▶ _WORK ITEM_: The answer must consist of each line below that holds the word "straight", copied as it stands.

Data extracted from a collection
╔══

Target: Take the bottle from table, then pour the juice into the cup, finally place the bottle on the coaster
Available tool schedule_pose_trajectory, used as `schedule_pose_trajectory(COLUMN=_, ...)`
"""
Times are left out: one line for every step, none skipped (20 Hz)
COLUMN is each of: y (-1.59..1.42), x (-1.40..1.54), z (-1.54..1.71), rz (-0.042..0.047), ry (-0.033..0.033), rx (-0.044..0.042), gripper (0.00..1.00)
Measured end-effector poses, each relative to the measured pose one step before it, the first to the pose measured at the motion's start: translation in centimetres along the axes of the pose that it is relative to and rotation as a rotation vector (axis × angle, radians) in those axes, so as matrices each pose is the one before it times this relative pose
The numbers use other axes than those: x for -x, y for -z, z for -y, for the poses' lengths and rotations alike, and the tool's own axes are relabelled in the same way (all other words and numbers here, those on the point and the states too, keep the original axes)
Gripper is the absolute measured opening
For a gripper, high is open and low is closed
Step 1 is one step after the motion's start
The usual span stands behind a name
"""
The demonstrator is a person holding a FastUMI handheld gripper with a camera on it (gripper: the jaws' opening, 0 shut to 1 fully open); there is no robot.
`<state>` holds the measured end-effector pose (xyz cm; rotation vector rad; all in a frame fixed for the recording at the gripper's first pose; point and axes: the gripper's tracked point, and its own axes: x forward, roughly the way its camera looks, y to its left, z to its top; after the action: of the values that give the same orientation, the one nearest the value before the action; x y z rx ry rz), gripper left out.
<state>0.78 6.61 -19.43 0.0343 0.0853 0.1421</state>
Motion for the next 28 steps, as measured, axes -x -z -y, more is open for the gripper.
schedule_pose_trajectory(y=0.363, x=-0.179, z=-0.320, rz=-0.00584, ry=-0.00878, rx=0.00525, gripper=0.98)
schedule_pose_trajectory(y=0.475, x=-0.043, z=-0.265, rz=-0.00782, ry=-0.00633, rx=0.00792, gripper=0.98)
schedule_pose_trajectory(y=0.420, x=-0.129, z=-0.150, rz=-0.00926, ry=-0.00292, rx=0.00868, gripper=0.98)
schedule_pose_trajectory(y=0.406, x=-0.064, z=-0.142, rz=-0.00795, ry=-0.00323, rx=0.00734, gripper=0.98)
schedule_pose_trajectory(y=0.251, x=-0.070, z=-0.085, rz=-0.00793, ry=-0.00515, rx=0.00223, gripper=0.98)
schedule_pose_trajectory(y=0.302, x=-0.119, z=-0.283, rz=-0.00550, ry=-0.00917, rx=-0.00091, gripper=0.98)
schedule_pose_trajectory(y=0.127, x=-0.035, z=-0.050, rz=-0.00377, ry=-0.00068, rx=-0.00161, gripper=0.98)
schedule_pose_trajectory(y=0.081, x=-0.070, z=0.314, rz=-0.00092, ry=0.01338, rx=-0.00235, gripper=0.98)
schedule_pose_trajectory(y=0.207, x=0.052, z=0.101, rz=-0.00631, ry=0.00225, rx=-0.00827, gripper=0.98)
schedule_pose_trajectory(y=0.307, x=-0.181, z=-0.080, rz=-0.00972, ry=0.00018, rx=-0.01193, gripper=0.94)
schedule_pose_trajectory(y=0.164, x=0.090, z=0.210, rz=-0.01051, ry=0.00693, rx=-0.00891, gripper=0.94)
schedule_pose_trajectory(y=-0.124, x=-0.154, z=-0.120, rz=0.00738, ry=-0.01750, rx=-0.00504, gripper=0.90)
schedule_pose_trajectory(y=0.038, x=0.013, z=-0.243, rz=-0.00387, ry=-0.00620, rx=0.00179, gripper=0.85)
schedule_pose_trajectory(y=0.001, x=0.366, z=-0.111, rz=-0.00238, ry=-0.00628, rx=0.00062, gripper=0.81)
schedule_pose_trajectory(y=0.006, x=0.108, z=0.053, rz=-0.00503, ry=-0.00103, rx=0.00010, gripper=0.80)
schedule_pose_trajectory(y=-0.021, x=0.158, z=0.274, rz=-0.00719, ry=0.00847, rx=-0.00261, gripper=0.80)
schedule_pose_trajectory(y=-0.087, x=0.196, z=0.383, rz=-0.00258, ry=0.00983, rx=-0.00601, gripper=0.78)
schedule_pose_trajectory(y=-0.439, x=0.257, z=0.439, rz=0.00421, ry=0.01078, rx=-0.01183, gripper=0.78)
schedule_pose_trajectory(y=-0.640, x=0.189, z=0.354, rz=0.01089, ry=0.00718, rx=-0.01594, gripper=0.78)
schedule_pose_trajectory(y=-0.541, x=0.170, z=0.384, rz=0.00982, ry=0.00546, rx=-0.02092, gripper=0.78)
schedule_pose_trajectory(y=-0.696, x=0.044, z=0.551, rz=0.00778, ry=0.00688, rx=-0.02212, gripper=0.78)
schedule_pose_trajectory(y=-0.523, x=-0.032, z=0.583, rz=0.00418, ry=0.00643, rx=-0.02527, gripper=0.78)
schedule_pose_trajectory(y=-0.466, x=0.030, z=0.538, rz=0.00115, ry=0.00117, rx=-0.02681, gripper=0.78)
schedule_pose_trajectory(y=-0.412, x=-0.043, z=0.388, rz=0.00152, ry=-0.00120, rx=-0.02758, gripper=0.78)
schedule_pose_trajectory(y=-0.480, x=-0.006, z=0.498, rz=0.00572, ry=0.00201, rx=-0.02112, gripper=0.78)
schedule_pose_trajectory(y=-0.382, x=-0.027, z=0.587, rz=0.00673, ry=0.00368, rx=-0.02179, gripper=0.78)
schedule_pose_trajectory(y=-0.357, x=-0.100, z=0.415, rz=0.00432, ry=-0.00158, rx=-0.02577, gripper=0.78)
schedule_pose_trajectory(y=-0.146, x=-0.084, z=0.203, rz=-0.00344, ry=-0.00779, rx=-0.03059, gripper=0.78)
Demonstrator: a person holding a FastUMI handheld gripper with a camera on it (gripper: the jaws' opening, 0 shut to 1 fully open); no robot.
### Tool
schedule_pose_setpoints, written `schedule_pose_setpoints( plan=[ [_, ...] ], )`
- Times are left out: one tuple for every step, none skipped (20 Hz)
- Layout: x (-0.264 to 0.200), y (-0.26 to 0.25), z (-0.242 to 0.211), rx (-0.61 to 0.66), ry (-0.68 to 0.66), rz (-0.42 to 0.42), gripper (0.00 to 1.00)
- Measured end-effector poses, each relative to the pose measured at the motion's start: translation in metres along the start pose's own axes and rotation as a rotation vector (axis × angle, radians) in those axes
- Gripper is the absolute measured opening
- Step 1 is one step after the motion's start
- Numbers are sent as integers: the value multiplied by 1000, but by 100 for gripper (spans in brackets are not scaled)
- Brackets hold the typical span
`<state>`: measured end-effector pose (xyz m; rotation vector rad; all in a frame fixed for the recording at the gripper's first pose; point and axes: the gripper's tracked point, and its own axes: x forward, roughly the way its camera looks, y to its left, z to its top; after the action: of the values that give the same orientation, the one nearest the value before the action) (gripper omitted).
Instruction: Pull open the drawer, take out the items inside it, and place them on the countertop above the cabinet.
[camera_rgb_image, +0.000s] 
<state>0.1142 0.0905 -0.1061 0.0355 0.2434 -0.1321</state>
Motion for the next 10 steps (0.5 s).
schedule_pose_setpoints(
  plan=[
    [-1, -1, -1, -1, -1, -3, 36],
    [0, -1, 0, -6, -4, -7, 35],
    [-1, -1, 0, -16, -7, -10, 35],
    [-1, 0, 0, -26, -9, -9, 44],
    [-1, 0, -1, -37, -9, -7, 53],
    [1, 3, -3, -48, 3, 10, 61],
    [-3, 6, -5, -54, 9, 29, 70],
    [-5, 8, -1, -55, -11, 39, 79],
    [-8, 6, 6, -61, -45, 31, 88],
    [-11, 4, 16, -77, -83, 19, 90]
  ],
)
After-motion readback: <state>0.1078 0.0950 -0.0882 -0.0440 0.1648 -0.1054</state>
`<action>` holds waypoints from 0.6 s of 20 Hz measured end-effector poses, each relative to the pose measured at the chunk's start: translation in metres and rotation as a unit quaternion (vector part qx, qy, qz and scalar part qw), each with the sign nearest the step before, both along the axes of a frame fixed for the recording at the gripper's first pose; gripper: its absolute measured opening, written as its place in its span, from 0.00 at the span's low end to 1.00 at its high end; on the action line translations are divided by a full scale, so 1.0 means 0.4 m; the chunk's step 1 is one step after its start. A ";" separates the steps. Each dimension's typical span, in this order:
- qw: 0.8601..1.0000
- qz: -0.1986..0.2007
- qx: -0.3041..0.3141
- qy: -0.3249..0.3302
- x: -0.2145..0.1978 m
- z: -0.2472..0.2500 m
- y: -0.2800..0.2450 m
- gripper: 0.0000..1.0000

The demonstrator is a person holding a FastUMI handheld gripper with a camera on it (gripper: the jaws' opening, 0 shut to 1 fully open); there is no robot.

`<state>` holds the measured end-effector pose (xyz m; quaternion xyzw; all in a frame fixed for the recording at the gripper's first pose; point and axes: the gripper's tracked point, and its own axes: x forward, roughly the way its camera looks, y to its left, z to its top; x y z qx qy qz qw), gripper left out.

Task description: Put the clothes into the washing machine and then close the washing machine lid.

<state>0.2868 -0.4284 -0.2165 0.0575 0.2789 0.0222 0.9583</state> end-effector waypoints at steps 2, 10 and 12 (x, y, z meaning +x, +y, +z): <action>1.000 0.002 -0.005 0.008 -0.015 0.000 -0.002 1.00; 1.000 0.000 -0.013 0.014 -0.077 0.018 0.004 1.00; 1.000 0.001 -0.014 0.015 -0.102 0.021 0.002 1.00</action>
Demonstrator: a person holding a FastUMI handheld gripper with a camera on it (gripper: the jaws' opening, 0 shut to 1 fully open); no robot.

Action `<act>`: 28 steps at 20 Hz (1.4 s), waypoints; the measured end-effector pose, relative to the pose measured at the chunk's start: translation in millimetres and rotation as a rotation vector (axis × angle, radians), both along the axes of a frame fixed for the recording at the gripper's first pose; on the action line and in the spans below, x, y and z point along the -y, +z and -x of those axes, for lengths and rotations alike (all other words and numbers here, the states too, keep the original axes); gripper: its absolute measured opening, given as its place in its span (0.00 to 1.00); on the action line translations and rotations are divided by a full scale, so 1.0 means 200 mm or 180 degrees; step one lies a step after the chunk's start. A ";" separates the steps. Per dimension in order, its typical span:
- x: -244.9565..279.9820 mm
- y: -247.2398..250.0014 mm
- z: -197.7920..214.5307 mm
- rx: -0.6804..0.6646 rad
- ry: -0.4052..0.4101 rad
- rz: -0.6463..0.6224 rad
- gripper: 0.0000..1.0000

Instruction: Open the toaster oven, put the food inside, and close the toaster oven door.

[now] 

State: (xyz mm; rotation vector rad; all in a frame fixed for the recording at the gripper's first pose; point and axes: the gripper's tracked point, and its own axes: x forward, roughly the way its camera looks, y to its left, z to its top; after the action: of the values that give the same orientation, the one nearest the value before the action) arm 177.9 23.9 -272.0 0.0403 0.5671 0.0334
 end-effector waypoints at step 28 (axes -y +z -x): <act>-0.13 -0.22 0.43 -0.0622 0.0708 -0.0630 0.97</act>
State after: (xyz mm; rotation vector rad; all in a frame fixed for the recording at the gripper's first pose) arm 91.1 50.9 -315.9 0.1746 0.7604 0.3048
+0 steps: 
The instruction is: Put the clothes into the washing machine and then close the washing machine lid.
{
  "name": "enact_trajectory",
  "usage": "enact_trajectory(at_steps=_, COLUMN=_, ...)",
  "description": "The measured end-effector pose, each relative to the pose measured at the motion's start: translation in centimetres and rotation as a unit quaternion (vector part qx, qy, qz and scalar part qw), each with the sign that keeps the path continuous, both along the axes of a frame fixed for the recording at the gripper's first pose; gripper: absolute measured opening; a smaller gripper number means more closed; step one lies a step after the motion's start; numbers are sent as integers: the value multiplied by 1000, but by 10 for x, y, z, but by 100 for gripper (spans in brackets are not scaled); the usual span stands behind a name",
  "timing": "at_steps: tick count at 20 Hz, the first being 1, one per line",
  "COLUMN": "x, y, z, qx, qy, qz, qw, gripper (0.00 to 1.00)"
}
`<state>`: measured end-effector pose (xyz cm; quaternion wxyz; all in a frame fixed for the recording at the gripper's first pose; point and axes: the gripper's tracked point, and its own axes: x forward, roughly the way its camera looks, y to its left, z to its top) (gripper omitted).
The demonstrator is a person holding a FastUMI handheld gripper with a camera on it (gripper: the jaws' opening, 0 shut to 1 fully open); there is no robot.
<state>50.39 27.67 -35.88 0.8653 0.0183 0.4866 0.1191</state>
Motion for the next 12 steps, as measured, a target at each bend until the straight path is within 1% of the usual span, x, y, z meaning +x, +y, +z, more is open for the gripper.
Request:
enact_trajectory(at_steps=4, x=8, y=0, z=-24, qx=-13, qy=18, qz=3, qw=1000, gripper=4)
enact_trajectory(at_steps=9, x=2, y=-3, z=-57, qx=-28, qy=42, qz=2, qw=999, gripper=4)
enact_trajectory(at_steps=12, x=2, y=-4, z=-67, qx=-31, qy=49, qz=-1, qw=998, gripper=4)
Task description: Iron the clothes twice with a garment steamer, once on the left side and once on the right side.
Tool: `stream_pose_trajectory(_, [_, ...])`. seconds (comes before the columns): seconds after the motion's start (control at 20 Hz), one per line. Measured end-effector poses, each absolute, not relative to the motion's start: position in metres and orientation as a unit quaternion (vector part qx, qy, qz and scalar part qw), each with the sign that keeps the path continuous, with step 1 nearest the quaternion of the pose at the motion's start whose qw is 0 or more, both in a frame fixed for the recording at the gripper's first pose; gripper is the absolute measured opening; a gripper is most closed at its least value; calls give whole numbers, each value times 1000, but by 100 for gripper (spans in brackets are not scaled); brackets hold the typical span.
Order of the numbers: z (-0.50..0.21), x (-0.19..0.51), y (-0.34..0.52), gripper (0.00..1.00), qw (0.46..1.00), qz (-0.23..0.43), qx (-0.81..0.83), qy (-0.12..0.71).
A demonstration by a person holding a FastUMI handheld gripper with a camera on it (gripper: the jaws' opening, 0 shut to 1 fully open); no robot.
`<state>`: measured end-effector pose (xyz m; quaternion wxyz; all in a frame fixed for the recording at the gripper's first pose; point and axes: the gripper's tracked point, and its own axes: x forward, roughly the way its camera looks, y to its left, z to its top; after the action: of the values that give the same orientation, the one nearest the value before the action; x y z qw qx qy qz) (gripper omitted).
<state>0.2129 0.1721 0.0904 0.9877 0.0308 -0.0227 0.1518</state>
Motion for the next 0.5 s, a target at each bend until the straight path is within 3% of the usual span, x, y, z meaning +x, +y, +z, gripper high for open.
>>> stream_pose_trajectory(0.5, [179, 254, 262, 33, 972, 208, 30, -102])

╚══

▶ _RESULT_:
Motion for the next 12 steps, as measured, a target at each bend until the straight path is within 1% of the usual span, x, y, z meaning +x, +y, +z, more is open for the gripper.
Motion for the next 0.5 s, a target at each bend until the straight path is within 3% of the usual span, x, y, z meaning +x, +y, +z, gripper high for open.

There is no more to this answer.